Todo estaba preparado. Las ventanas cerradas, las cortinas corridas y la pequeña estufa de gas apretada contra la butaca. Empezaba a notarse un ligero olor a quemado; casi nada todavía. Había tenido que reunir muchas fuerzas, pero una vez tomada la determinación, no iba a retroceder. No sabía de que otra manera podía librarse de tanta angustia.
Por enésima vez en la última semana se dijo que ya valía; de todo. Ya valía de aguantar borracheras, de noches en vela sin saber donde estaba, de pasar apuros porque él nunca tenía bastante para gastar en su vicio favorito. Estaba harta.
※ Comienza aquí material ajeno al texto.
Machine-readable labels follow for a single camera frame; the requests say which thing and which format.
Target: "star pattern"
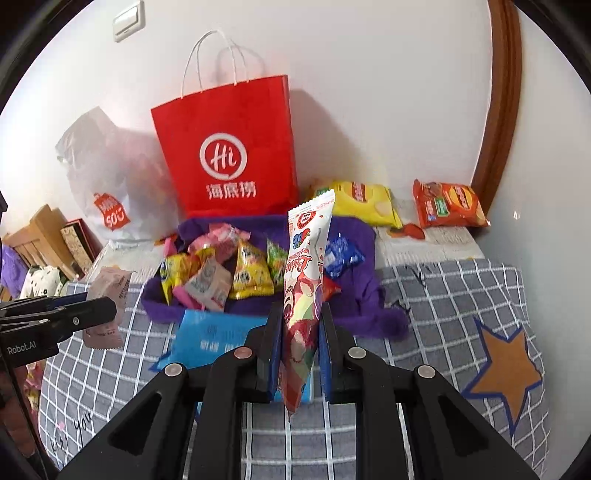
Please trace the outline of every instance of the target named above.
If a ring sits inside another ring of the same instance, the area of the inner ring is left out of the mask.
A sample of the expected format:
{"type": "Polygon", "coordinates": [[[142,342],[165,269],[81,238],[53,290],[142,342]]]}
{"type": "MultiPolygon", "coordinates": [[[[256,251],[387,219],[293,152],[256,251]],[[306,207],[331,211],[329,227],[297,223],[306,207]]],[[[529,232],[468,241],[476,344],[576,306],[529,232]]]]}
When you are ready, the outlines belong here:
{"type": "Polygon", "coordinates": [[[528,354],[523,326],[507,339],[478,319],[474,320],[487,360],[462,395],[465,398],[500,398],[512,437],[527,402],[527,393],[542,384],[542,376],[528,354]]]}

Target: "bedsheet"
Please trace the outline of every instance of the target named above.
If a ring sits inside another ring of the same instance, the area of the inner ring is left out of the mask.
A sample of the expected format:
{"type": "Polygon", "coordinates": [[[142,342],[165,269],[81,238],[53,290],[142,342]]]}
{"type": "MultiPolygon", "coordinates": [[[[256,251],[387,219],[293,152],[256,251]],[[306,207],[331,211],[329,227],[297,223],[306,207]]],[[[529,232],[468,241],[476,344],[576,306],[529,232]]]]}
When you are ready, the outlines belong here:
{"type": "MultiPolygon", "coordinates": [[[[484,325],[507,339],[522,332],[525,353],[543,378],[521,273],[515,268],[466,260],[397,266],[377,273],[386,305],[400,300],[410,308],[411,334],[402,342],[356,338],[358,345],[398,367],[431,364],[464,391],[488,364],[478,327],[484,325]]],[[[150,366],[174,340],[174,324],[151,323],[139,307],[142,288],[133,285],[129,290],[121,325],[123,349],[92,351],[77,333],[47,361],[38,425],[59,468],[154,376],[150,366]]],[[[69,293],[84,289],[83,284],[68,285],[69,293]]],[[[291,423],[282,404],[244,405],[242,478],[355,478],[355,407],[323,401],[317,368],[313,388],[314,401],[301,406],[291,423]]],[[[517,425],[510,424],[499,398],[470,402],[539,475],[544,472],[549,428],[542,382],[525,391],[517,425]]]]}

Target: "red paper bag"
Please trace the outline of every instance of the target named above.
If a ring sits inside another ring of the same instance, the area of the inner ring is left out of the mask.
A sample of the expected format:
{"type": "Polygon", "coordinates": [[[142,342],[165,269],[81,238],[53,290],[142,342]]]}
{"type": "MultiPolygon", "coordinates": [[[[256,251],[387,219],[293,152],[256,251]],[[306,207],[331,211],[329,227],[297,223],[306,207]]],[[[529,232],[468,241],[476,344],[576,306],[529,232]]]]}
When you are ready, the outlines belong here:
{"type": "MultiPolygon", "coordinates": [[[[198,62],[211,33],[193,49],[198,62]]],[[[153,108],[152,118],[188,216],[286,213],[297,205],[287,76],[181,97],[153,108]]]]}

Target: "paper bag handle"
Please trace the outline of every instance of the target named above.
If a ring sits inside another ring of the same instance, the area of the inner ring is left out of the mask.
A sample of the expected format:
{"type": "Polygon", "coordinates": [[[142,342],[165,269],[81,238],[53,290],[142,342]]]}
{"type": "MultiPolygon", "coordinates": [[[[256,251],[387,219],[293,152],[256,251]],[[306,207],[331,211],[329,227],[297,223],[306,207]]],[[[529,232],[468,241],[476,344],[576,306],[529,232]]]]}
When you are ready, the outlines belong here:
{"type": "Polygon", "coordinates": [[[193,57],[193,53],[195,52],[195,50],[197,50],[197,54],[196,54],[196,57],[197,57],[197,78],[199,79],[199,91],[200,92],[203,91],[203,85],[201,82],[201,70],[199,68],[199,49],[201,48],[201,43],[203,42],[203,40],[208,38],[208,36],[213,35],[214,33],[218,33],[222,36],[222,38],[226,42],[228,50],[230,51],[230,55],[232,56],[232,71],[234,73],[234,85],[238,84],[238,80],[236,77],[236,58],[234,57],[234,51],[232,50],[232,45],[234,45],[236,47],[236,49],[240,53],[240,56],[242,57],[242,66],[244,67],[246,81],[248,82],[250,80],[248,77],[248,69],[246,68],[246,60],[244,59],[244,54],[242,53],[242,50],[240,48],[238,48],[238,46],[234,43],[234,41],[232,39],[228,40],[228,38],[226,37],[226,35],[224,34],[223,31],[210,30],[209,32],[205,33],[199,40],[197,40],[197,42],[195,43],[195,45],[193,45],[193,48],[191,49],[191,53],[189,54],[189,57],[187,59],[187,64],[185,65],[185,70],[183,73],[183,81],[181,83],[181,98],[184,97],[184,82],[185,82],[185,78],[187,76],[187,72],[189,70],[189,64],[191,63],[191,58],[193,57]]]}

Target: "purple cloth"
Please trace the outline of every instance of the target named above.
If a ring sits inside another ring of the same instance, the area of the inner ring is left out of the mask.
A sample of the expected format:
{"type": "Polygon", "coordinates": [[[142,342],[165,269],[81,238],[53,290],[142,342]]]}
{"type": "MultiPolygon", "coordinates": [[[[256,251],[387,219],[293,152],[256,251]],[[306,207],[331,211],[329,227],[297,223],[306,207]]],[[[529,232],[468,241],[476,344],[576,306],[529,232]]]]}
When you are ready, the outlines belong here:
{"type": "MultiPolygon", "coordinates": [[[[178,227],[178,251],[186,251],[198,236],[209,232],[210,223],[227,222],[240,230],[251,232],[250,242],[267,250],[267,238],[288,250],[287,215],[265,215],[233,218],[192,218],[178,227]]],[[[333,217],[329,239],[341,233],[351,240],[365,256],[365,262],[347,269],[336,279],[342,292],[329,301],[335,324],[347,328],[353,335],[374,338],[401,338],[408,331],[408,316],[400,307],[384,309],[384,299],[375,276],[375,232],[367,224],[353,217],[333,217]]],[[[236,259],[225,267],[234,271],[236,259]]],[[[166,305],[160,275],[148,280],[141,297],[142,304],[155,322],[180,323],[185,308],[173,299],[166,305]]],[[[250,297],[226,302],[226,313],[266,316],[273,302],[283,302],[283,293],[269,297],[250,297]]]]}
{"type": "Polygon", "coordinates": [[[13,299],[21,294],[28,268],[21,257],[10,247],[2,246],[2,275],[0,283],[8,289],[13,299]]]}

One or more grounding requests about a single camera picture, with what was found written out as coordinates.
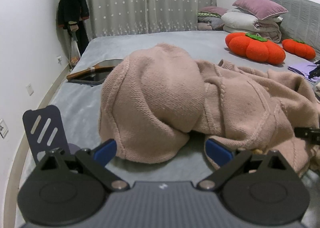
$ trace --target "bed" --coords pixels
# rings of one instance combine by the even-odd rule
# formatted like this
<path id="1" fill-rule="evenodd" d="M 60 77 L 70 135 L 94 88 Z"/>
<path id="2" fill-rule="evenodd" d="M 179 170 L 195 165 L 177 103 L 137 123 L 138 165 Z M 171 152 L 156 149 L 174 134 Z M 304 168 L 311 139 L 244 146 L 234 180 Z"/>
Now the bed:
<path id="1" fill-rule="evenodd" d="M 281 3 L 291 14 L 288 19 L 290 24 L 283 23 L 282 28 L 286 33 L 291 32 L 300 35 L 306 43 L 308 39 L 318 44 L 319 37 L 319 13 L 310 12 L 308 15 L 300 15 L 299 7 L 308 5 L 314 7 L 316 3 L 304 0 L 274 0 Z M 146 49 L 158 43 L 170 43 L 179 46 L 194 59 L 204 59 L 218 63 L 226 59 L 237 66 L 252 67 L 266 72 L 268 69 L 275 71 L 287 71 L 288 65 L 303 62 L 303 59 L 286 53 L 286 59 L 282 65 L 271 66 L 259 64 L 232 54 L 225 45 L 225 37 L 228 33 L 223 31 L 187 31 L 187 32 L 163 32 L 145 35 L 106 36 L 92 40 L 81 60 L 73 72 L 78 72 L 106 59 L 121 59 L 138 49 Z M 90 87 L 86 85 L 64 82 L 57 95 L 51 101 L 56 105 L 62 116 L 67 140 L 79 147 L 94 148 L 100 144 L 98 134 L 98 117 L 100 108 L 100 86 Z M 191 133 L 189 142 L 179 151 L 177 156 L 168 162 L 160 164 L 142 164 L 114 158 L 106 167 L 129 182 L 135 180 L 145 181 L 178 181 L 191 180 L 194 184 L 212 173 L 213 168 L 207 161 L 203 152 L 204 137 L 199 133 Z M 28 152 L 20 187 L 32 172 L 35 164 L 30 151 Z M 320 227 L 320 179 L 318 173 L 308 170 L 302 177 L 302 181 L 311 195 L 310 206 L 303 217 L 303 223 L 308 228 Z M 17 208 L 15 227 L 24 223 Z"/>

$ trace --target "black jacket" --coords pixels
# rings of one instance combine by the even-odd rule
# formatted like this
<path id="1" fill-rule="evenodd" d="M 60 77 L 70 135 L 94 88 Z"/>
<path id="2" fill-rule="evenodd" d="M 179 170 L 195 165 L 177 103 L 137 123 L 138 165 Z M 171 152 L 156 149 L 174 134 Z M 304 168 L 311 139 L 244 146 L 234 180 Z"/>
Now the black jacket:
<path id="1" fill-rule="evenodd" d="M 67 29 L 69 21 L 78 22 L 79 19 L 89 18 L 86 0 L 60 0 L 58 6 L 58 26 Z"/>

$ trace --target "hanging clothes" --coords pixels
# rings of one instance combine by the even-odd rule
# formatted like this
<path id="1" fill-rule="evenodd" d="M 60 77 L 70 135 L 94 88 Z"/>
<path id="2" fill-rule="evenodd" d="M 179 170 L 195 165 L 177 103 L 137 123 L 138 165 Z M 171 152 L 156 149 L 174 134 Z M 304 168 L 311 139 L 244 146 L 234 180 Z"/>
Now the hanging clothes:
<path id="1" fill-rule="evenodd" d="M 89 18 L 89 9 L 86 0 L 60 0 L 58 5 L 58 26 L 71 32 L 76 32 L 77 45 L 80 55 L 89 44 L 83 20 Z"/>

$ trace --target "folded blanket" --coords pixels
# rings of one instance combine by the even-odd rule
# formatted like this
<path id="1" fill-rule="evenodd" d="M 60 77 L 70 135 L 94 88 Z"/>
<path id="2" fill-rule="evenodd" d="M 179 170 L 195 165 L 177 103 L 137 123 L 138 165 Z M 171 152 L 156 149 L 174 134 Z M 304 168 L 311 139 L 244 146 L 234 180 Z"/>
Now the folded blanket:
<path id="1" fill-rule="evenodd" d="M 212 13 L 212 12 L 205 12 L 205 11 L 199 11 L 198 12 L 198 17 L 218 17 L 221 18 L 221 15 L 219 15 L 218 13 Z"/>
<path id="2" fill-rule="evenodd" d="M 246 32 L 267 38 L 275 43 L 281 40 L 281 32 L 276 22 L 271 19 L 259 20 L 254 15 L 242 12 L 227 12 L 221 16 L 225 27 L 223 30 L 229 33 Z"/>
<path id="3" fill-rule="evenodd" d="M 198 17 L 198 22 L 209 23 L 212 30 L 222 30 L 224 26 L 222 19 L 218 17 Z"/>
<path id="4" fill-rule="evenodd" d="M 294 127 L 319 127 L 315 94 L 300 75 L 195 61 L 165 43 L 134 51 L 102 85 L 101 140 L 114 138 L 117 156 L 135 162 L 171 159 L 195 130 L 231 149 L 277 149 L 302 175 L 311 159 L 318 168 L 319 146 L 296 138 Z"/>
<path id="5" fill-rule="evenodd" d="M 212 31 L 212 27 L 209 23 L 198 23 L 199 31 Z"/>

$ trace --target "gray headboard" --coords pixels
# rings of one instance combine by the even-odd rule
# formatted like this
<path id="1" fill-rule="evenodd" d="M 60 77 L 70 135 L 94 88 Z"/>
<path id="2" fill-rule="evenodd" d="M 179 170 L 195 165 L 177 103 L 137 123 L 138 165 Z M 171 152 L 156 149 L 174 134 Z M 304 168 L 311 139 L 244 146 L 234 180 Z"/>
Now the gray headboard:
<path id="1" fill-rule="evenodd" d="M 316 51 L 320 60 L 320 4 L 309 0 L 271 0 L 289 12 L 281 15 L 282 38 L 302 40 Z"/>

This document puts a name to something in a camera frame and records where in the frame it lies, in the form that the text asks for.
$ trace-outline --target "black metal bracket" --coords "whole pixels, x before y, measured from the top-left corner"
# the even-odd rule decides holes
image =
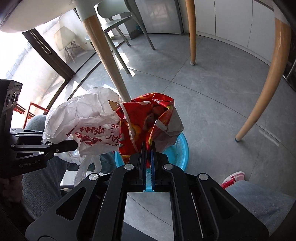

No es que fuera malo; no la pegaba ni la insultaba, al contrario. Llegaba a casa con aquel pestazo a bar de mala muerte, con un aliento podrido de alcohol y la abrazaba y le decía que la quería mucho y que lo sentía; que nunca más volvería a pasar. Algunas veces le traía una rosa, comprada en cualquier discoteca al principio de la noche, marchita y sucia, y se arrodillaba ante ella, suplicando, "dame un beso, por favor; te juro que nunca, nunca más" Y lloraba; y las lágrimas le corrían por la cara y los mocos le resbalaban hasta la boca y seguía intentando besarla.
Y ella se moría de asco y de desesperación.
No más. Ahora, él dormía tirado en el sofá; ni una bomba podría despertarle; de eso podía estar segura. También sabía que los vecinos, siempre vigilantes, le habrían oído llegar cantando y dando traspies por los escalones de entrada al edificio, ya de madrugada. ¡Cuántas veces había sentido la vergüenza de sus miradas de lástima o de reprobación! Como si ella fuera la culpable de las borracheras de su marido.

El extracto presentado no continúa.